Oleh karena itu, apabila terjadi hujan deras di wilayah puncak Gunung Merapi, para penambang biasanya langsung mendapat informasi sehingga bisa menyelamatkan diri. “Harusnya ketika hujan lebat mereka dapat informasi dari radio komunikasi sehingga bisa menyingkir,” ujar Bambang.
Para penambang harus "titen" (peka) dengan tanda-tanda hujan di Merapi. Selain itu, BMKG (Badan Meteorologi, Klimatologi, dan Geofisika) kan juga melaporkan prakiraan hujan
Kepala Pelaksana BPBD Kabupaten Magelang Edi Wasono menyatakan, Pemkab Magelang sebenarnya sudah mengeluarkan surat edaran berisi imbauan untuk menghentikan aktivitas penambangan pasir selama Merapi masih berstatus Siaga. Namun, karena hanya bersifat imbauan, surat edaran itu seringkali diabaikan oleh pelaku penambangan.
“Kami hanya bisa mengimbau karena kewenangan atas kegiatan penambangan ada pada Pemerintah Provinsi Jawa Tengah,” katanya.

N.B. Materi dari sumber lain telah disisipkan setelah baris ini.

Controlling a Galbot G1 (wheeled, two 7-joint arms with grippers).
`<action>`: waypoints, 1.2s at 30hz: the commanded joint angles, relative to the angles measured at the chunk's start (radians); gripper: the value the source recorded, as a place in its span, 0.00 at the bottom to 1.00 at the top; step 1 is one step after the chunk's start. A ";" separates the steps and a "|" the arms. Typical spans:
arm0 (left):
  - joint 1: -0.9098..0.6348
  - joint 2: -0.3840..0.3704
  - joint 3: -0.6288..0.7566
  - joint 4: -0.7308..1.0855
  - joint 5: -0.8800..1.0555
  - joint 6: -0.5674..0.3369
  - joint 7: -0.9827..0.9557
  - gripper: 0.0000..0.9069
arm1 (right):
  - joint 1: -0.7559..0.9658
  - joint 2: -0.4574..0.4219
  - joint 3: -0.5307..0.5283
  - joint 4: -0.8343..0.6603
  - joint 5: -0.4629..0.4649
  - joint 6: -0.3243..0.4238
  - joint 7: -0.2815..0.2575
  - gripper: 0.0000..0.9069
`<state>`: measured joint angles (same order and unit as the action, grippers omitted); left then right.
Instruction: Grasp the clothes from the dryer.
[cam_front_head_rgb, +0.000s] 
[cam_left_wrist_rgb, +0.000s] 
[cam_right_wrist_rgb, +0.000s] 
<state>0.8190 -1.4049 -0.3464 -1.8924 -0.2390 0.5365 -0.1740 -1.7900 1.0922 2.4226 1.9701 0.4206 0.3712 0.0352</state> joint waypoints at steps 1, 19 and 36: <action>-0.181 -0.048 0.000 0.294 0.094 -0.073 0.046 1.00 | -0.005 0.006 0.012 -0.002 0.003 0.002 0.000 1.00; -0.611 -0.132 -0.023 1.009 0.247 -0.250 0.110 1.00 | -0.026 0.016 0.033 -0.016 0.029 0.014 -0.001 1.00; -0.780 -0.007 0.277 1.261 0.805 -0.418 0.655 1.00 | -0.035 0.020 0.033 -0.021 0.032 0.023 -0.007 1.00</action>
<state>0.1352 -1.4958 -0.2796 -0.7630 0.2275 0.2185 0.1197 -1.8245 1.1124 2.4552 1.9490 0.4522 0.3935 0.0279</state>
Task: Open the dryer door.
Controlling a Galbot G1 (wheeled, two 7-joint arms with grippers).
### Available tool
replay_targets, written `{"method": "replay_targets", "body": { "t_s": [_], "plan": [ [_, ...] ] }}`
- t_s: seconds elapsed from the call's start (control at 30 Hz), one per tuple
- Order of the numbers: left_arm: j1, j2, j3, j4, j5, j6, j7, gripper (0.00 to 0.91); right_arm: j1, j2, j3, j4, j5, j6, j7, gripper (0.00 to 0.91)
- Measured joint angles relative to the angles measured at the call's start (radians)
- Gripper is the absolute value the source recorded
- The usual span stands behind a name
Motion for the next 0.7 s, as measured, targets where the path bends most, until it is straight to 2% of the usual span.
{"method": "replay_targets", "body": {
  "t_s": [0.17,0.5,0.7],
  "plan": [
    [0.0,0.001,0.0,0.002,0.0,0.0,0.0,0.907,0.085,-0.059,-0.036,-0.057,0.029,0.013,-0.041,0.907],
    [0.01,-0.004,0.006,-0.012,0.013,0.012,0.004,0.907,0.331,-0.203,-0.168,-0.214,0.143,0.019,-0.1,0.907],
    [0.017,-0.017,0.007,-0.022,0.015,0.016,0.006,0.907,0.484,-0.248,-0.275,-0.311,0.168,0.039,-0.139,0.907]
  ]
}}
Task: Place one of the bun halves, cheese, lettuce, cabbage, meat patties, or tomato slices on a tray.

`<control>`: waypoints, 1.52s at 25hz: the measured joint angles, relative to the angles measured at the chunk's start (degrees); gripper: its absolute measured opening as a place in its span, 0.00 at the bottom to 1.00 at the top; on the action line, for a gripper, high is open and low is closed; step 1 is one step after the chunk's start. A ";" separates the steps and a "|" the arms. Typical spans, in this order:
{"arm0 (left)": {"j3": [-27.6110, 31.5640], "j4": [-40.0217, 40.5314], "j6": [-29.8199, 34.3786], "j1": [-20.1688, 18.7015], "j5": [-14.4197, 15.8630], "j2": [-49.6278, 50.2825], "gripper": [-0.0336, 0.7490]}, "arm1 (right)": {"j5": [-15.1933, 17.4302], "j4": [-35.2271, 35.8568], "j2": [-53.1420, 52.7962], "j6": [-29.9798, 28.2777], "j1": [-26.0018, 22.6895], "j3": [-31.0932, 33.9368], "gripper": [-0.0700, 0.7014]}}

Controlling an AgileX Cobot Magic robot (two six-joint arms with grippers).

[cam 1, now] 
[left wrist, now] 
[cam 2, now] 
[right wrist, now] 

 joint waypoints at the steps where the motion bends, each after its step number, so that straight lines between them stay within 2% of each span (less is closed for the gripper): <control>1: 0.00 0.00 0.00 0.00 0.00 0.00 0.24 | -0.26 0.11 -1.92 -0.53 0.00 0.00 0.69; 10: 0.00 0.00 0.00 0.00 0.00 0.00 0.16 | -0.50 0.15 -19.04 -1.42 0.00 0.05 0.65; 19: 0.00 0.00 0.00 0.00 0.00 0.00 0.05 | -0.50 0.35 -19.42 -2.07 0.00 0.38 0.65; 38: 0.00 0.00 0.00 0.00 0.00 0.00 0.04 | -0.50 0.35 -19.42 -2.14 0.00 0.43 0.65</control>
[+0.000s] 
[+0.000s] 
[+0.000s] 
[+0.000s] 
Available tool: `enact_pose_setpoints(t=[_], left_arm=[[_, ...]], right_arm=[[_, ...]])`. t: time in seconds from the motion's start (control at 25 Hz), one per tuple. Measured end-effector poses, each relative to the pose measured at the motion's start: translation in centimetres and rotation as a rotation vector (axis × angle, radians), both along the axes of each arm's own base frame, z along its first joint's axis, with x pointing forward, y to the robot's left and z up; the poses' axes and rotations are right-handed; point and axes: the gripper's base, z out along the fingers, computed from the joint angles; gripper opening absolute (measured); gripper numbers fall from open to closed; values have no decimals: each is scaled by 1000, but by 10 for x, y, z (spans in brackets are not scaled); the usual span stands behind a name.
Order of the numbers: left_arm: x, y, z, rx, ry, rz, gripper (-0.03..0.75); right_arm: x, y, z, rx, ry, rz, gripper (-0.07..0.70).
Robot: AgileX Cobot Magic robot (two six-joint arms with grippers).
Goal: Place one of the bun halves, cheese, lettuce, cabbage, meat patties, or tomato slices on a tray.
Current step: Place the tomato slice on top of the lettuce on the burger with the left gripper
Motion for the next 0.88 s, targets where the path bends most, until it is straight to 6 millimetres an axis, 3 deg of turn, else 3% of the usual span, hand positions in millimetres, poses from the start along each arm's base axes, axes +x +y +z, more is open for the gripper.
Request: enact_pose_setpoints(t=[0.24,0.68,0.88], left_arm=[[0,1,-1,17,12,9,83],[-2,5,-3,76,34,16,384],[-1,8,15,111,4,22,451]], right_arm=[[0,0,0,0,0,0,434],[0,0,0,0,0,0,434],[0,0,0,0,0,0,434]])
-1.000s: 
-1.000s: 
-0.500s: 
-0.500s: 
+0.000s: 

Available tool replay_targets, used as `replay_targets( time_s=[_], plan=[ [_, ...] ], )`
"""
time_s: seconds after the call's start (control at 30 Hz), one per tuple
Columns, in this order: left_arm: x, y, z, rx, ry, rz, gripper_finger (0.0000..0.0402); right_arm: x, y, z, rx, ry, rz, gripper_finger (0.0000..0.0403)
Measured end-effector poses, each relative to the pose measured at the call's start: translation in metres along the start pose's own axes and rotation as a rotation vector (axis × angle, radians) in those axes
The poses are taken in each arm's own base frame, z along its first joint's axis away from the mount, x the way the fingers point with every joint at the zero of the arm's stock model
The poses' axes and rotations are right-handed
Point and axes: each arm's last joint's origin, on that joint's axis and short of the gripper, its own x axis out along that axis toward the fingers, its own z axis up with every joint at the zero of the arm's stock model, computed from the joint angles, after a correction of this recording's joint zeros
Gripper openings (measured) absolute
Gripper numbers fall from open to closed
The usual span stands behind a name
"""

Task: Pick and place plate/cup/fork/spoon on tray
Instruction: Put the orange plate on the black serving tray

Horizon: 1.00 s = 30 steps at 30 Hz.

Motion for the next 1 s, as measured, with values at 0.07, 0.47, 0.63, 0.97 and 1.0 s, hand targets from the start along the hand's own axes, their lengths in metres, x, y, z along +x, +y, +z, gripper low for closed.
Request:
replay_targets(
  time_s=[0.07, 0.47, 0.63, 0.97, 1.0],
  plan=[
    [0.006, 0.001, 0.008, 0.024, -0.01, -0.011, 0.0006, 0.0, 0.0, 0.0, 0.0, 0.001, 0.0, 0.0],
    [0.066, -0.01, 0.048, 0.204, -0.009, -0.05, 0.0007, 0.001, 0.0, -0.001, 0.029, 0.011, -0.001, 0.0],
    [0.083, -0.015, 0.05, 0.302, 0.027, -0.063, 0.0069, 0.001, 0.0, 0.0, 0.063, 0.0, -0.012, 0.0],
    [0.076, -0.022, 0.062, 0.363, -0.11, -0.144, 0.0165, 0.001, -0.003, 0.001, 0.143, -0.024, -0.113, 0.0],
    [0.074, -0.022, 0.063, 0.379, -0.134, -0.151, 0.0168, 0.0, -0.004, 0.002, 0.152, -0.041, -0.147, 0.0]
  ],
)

Kepala Pusat Studi Bencana Universitas Gadjah Mada, Agung Harijoko, mengatakan, banjir lahar hujan sangat berbahaya karena tidak hanya membawa air tapi juga material pasir, kerikil, dan batu. Dengan komposisi material semacam itu, kekuatan banjir lahar hujan lebih besar dibanding dengan banjir biasa.
Namun, Agung menilai, aktivitas pertambangan pasir di lereng Merapi sulit dihentikan meski ada ancaman banjir lahar hujan. Hal ini karena pertambangan pasir itu menjadi sumber penghasilan bagi banyak orang. Oleh karena itu, perlu upaya mitigasi agar banjir lahan hujan dari Merapi tidak menimbulkan lagi korban jiwa dan kerugian material.
“Perlu upaya untuk memantau cuaca karena pemicu terjadinya banjir lahar hujan itu kan hujan. Para penambang harus titen (peka) dengan tanda-tanda hujan di Merapi. Selain itu, BMKG (Badan Meteorologi, Klimatologi, dan Geofisika) kan juga melaporkan prakiraan hujan,” ujar Agung.
Apabila mitigasi bisa dilakukan dengan baik, lahar hujan sebenarnya bisa menjadi berkah karena material pasir dan batu yang terbawa bisa ditambang oleh masyarakat. Oleh karena itu, berbagai pihak perlu terus diingatkan untuk melakukan mitigasi dengan baik agar kerugian akibat lahar hujan dari Gunung Merapi bisa dicegah.